In this study, Guha added, the researchers asked a pointed question: What happens to that bacterial screening process when specific plant genes are broken? To find out, they grew legume plants with defined genetic mutations — plants missing particular genes involved in the interaction with the bacteria — and exposed them to a controlled community of rhizobial strains. Then they watched to see which bacteria ended up winning out inside which plants.

To see how plant genes affect the selection of soil bacteria, the researchers studied a well-known plant-bacteria partnership involving a plant commonly called barrel medic — a small, annual, clover-like legume closely related to alfalfa — and a rhizobial strain called Sinorhizobium. Native to the Mediterranean region, the relationship is widely used as a model for legume biology, nitrogen fixation and symbiotic relationships.

The researchers introduced a mixture of 86 Sinorhizobium bacterial strains to 18 barrel medic plant hosts that had mutated — or altered — genes known to be important for forming root nodules, to see which strains thrived and which struggled. They found that bacterial success was not consistent. Some strains of bacteria did better in certain mutants; others did worse. This suggests that plant genes direct bacterial evolutionary trajectories by changing which strains reproduce the most, the researchers said.

When plant genes are disrupted, they alter the selective environment that the rhizobia experience, and strains that were previously at equal fitness behave differently following gene disruption, Guha explained.

“We wanted to see how individual host genes influence rhizobial fitness, an important metric for maintaining stable populations of nitrogen-fixing bacterial strains in soil and also identify the potential candidate genes in rhizobia that were responsible for negotiating root nodule formation,” she said. “This study presents a bird’s-eye view of the selection landscape of the Sinorhizobium genome in the absence of host genes that underlie effective symbiosis.”

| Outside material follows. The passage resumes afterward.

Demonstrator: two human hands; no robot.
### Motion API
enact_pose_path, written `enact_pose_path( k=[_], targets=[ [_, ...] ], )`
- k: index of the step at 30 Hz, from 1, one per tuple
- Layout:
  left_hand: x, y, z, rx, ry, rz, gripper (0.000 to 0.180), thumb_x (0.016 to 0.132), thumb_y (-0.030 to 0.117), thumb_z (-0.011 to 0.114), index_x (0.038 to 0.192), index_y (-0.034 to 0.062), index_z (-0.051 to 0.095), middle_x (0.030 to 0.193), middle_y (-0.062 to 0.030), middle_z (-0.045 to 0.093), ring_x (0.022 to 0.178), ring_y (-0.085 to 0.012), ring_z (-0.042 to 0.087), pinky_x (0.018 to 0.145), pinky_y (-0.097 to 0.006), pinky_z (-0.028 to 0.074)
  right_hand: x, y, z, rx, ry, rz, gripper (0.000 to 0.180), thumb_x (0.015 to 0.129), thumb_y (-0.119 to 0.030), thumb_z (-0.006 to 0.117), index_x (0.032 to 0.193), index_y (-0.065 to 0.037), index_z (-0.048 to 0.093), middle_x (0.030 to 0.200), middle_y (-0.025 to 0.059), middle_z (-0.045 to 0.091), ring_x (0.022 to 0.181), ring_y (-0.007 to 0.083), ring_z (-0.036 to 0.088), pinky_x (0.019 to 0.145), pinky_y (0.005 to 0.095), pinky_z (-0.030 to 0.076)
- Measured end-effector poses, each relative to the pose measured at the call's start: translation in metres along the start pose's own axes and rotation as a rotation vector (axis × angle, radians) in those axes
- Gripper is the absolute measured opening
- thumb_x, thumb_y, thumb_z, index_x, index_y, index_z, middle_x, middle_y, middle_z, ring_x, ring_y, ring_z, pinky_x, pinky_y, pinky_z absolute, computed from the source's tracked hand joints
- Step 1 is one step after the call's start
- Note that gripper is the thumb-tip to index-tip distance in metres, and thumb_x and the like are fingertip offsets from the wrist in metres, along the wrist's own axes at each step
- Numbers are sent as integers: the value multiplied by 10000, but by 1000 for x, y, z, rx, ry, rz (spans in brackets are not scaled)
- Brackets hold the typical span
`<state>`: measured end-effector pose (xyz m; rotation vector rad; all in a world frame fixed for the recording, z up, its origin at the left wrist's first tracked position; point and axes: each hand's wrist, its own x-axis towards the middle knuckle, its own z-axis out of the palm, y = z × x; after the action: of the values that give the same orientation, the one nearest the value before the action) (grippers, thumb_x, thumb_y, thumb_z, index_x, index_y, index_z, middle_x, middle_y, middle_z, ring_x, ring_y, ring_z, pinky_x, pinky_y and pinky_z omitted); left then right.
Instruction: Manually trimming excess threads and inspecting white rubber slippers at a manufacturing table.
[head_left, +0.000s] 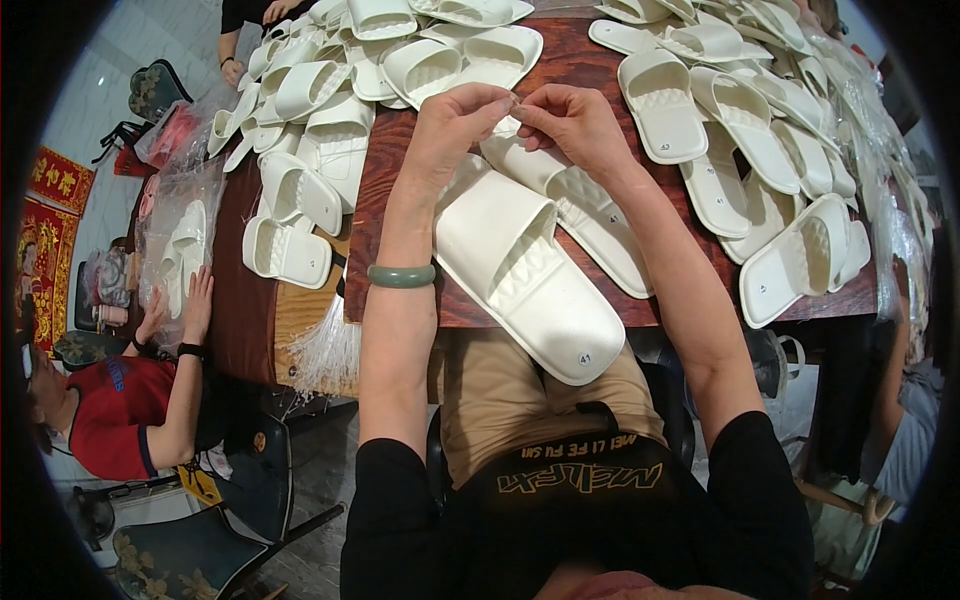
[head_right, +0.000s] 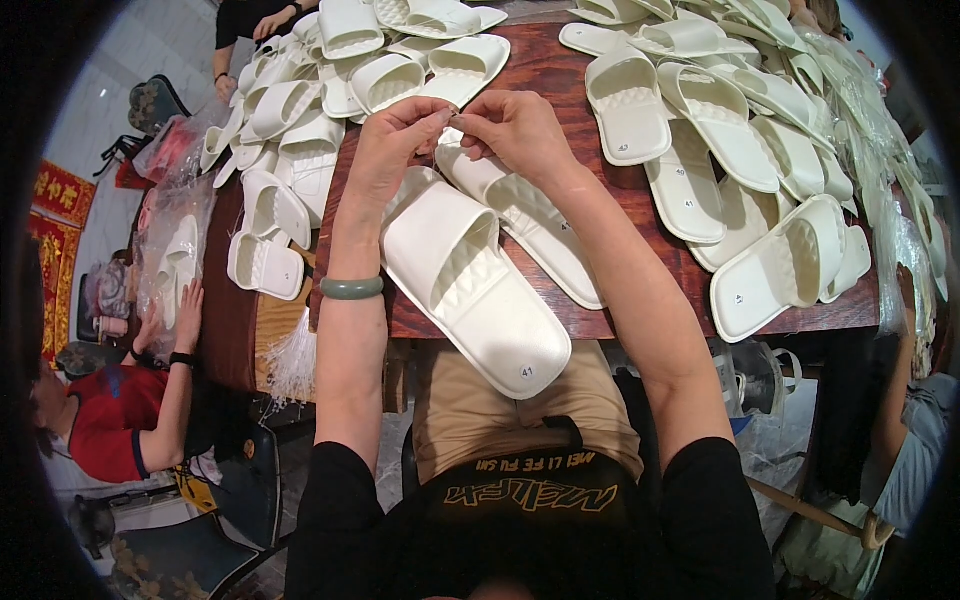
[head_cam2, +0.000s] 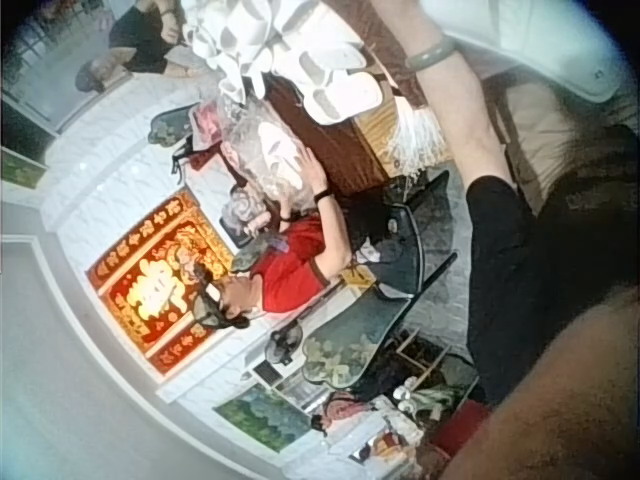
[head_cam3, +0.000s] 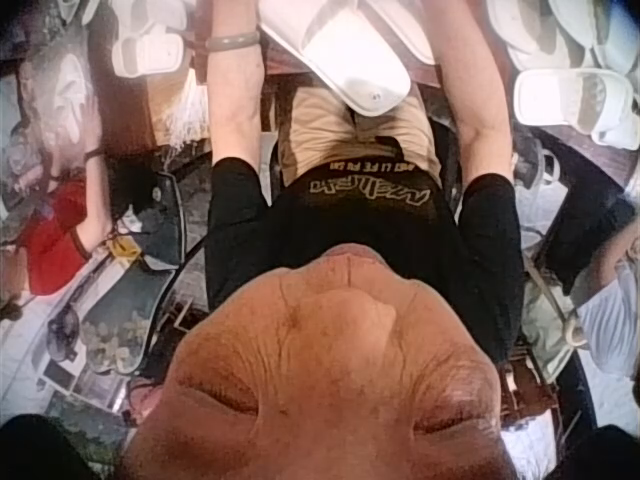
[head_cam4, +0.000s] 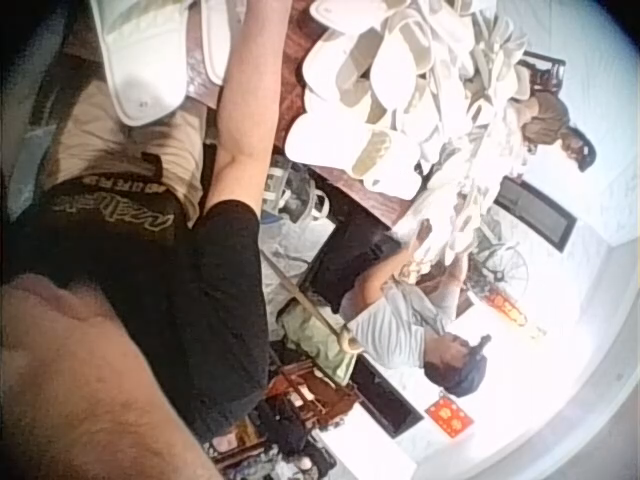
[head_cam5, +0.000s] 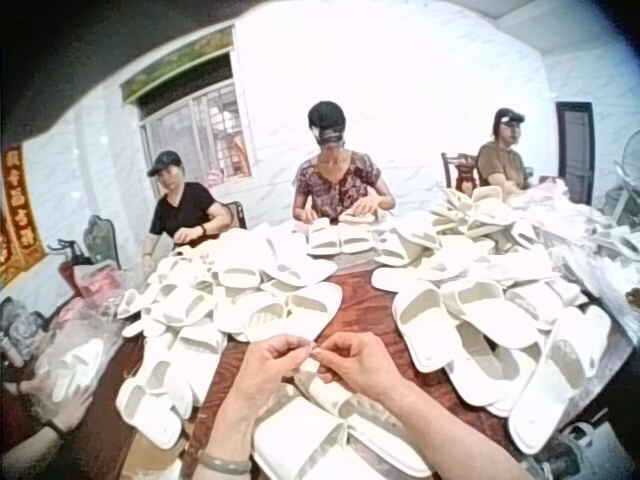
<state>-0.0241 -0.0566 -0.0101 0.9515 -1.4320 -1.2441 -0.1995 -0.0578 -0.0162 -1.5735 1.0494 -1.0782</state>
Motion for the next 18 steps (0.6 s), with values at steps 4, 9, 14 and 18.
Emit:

This research was completed using computing resources provided by the Penn State Institute for Computational and Data Science, and genome sequencing was performed by the Huck Genomics Core Facility.

The study was supported by a U.S. National Science Foundation Plant Genome Research grant and represents a multi-institutional collaboration between researchers at Penn State, North Dakota State University, the Stowers Institute for Medical Research and the University of Minnesota.

Co-authors on the study at Penn State were Regina Bledsoe, former lab technician in the Burghardt lab; Jeremy Sutherland, former postdoctoral researcher in the Burghardt lab; Gwendolyn Fry, undergraduate student majoring in biology and in anthropology; and Alejandra Gil-Polo, doctoral degree candidate in plant biology. Other co-authors included Brendan Epstein, postdoctoral scholar, University of Minnesota College of Biological Sciences; Vikram Venugopal and Siva Sankari, Stowers Institute for Medical Research; Garrett Levin, microbiology doctoral student, North Dakota State University; Barney Geddes, assistant professor, North Dakota State University; Nevin Young, Distinguished McKnight Professor, University of Minnesota, Department of Plant Pathology; and Peter Tiffin, professor, plant and microbial biology, University of Minnesota.

This work was also supported by the U.S. Department of Agriculture’s National Institute of Food and Agriculture and Penn State College of Agricultural Sciences startup funds.